Para analisar as mudanças fenotípicas dos cardiomiócitos foram utilizados doze anticorpos primários, sendo seis (Ki67, PCNA, Fas, FasL, Bcl2 e PTEN) ligados à proliferação celular e seis (E-caderina, Beta-catenina, desmina, actina 1 a 4, HHF35 e actina sarcomérica) à diferenciação. A escolha destes anticorpos primários foi baseada nos artigos de Cortius et al (2005), MacLellan & Schneider (2000) e Pasumarthi & Field (2002), que defendem a passagem dos cardiomiócitos de um fenótipo proliferativo (hiperplásico) intra-útero para um de crescimento e diferenciação (hipertrófico) logo após o nascimento.
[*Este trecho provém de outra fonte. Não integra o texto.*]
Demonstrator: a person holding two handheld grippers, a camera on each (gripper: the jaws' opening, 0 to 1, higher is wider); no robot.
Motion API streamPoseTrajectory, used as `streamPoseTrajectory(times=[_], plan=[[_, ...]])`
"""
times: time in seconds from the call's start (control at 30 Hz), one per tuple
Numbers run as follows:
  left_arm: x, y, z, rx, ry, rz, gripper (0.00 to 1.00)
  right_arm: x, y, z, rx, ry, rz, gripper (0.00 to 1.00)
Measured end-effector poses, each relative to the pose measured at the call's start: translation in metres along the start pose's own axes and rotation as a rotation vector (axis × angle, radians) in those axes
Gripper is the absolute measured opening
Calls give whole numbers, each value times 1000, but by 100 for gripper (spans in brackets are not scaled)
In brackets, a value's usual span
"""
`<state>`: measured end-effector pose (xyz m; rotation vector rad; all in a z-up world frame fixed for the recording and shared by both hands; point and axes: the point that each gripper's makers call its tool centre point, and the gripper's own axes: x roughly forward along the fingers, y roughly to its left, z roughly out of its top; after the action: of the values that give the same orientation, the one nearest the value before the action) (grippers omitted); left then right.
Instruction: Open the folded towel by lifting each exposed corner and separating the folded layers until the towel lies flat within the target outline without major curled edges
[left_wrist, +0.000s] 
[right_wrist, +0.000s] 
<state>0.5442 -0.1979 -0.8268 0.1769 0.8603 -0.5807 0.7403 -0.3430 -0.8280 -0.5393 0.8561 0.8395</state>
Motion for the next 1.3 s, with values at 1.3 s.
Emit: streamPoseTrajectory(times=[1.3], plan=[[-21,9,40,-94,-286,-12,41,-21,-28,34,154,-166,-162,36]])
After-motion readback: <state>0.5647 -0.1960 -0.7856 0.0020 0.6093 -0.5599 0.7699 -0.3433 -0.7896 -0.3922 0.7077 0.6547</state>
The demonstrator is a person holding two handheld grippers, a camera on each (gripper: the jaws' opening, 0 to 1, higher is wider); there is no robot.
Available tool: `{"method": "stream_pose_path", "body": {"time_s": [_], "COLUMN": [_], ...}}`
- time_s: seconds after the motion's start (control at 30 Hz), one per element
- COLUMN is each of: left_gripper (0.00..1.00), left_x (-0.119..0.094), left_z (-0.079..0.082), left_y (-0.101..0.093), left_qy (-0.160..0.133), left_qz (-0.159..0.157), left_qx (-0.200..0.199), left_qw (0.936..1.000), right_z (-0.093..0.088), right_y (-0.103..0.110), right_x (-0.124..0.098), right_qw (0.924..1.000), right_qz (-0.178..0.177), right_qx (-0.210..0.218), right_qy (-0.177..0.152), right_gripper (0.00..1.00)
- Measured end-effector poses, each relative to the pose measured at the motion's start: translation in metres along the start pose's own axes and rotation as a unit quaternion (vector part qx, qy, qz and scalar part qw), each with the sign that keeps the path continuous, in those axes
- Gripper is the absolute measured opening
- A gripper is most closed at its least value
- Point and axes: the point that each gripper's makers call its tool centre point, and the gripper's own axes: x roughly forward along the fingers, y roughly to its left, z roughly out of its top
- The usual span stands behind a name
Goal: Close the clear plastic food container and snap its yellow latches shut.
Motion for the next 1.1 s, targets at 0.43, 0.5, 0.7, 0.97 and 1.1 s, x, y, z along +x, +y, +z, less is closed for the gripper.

Na leitura das lâminas da imunoistoquímica foram determinados os seguintes métodos: qualitativo, quantitativo simples e morfométrico. Tais métodos de leitura levaram em conta a expressão destes reagentes no tecido do estudo, bem como a sua imunolocalização celular; isto é, se a estrutura subcelular corada pelo anticorpo era nuclear, citoplasmática ou de membrana. As lâminas dos anticorpos Fas, FasL, E- caderina e Beta-catenina foram analisadas através do método qualitativo, tendo em vista as suas características de imunolocalização, que é na membrana celular, conforme
observado no quadro 2 do capítulo metodologia, bem como a intensidade da reação imunoistoquímica. As lâminas dos anticorpos Ki67, PCNA, Bcl2 e PTEN foram analisados através do método quantitativo simples, tendo em vista os sítios dos marcadores, que foram o núcleo celular (Ki67, PCNA, PTEN) e perinuclear (Bcl2), conforme apresentado no quadro 3 do capítulo metodologia. As lâminas dos anticorpos desmina, actina 1 a 4, HHF35 e actina sarcomérica foram analisadas através do método quantitativo morfométrico, tendo em vista as suas características de imunolocalização, que é citoplasmática, conforme observado no quadro 4 do capítulo metodologia, bem como a intensidade da reação imunoistoquímica.